Here’s cool trivia for ya:
The SR-71 was built using a ‘slide rule’, and was the last major U.S. aircraft to do so.
Over 90 percent of the SR-71 was made of titanium alloy.
Friction at high altitude and high speed heats up the airframe. Many parts of the SR-71 reached from 400-500 degrees Fahrenheit, but the airframe above the engines reached over 1,000 degrees.
[Because of the heat] The SR-71 expands three to four inches in length during flight
There’s a bunch of details about it in the great book ‘Skunkworks’ by Ben Rich. I highly recommend it if you like planes and engineering.
Here’s one with the iconic red paint.
SR-71 pilot. Flying so high, you can see basically the black of space reflected in his helmet (these things had a "service ceiling of 85,000 ft, or 26 kilometers).
Roman Horse-Butt Width → Saturn V Rocket Design
Good short video linking together the width of Roman horse-butts and the design of the Saturn V rocket. Yes, it checks out.
Interview: Rick Rubin (Music Producer Extraordinaire)
I always enjoy listening to Rick Rubin speak. His interview with Peter Attia was great, and I also enjoyed this more recent one with Brian Koppelman.
Not only is he a great music producer1, but he also has a great zen-like mind that I wish I could emulate more.
I may as well use the footnote feature, even if it’s right below the actual thing.

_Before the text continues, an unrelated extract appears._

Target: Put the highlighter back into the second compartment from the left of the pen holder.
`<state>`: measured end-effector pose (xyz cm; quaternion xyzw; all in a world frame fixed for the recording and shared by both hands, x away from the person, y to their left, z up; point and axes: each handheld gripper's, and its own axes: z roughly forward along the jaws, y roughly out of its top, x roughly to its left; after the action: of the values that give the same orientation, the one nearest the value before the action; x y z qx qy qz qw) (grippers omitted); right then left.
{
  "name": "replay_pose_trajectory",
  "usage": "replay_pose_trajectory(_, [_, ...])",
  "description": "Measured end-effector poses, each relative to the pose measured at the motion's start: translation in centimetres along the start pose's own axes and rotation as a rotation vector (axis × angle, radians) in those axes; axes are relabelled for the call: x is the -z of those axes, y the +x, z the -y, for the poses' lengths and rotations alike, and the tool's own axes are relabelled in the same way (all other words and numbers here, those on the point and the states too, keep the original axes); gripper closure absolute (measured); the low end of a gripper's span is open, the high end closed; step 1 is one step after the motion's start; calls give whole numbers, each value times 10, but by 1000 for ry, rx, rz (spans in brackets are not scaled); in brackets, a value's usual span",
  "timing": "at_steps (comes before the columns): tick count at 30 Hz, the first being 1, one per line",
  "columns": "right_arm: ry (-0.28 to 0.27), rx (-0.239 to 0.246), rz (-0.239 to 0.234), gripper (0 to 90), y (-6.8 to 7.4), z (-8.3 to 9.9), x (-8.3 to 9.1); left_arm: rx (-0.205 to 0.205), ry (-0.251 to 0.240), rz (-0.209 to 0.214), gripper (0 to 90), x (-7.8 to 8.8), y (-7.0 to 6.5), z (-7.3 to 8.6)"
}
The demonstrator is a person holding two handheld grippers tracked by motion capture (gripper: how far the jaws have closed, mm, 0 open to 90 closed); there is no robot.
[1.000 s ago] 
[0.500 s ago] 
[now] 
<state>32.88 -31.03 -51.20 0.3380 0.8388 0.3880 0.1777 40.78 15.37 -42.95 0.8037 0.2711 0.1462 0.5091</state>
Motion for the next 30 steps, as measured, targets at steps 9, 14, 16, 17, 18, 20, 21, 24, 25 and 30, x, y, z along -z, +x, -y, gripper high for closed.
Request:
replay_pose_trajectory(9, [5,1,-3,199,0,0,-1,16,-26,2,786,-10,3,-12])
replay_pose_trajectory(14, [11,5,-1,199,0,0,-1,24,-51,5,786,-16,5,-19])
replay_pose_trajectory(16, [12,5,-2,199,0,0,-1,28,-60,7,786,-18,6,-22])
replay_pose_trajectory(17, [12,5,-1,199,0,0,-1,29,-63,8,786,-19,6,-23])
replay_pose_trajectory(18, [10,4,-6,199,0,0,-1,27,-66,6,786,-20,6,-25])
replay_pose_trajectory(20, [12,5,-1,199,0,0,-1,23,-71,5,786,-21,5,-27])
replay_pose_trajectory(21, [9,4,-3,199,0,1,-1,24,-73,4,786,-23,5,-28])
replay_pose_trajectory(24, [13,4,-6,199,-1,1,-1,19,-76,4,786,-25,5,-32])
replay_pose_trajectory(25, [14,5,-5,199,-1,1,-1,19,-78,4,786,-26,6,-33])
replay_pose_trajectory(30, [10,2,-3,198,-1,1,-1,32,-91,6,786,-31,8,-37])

A lot of people first discovered Rick because of his iconic hip hop work, but I first knew him because he producer ‘Reign in Blood’ by Slayer — here’s a song I used to play on the electric guitar while my friend played drum — you can’t say he’s not versatile. Like me, he seems to believe that the only thing that matters about music is whether it’s good or not, not what genre it can be classified as….
thanks for the john hempton interview link. if you haven't look up his two interviews on the Jolly Swagman Podcast. really fun and very interesting interviews with him. that podcast in general is worth listening to as well, great guests and topics.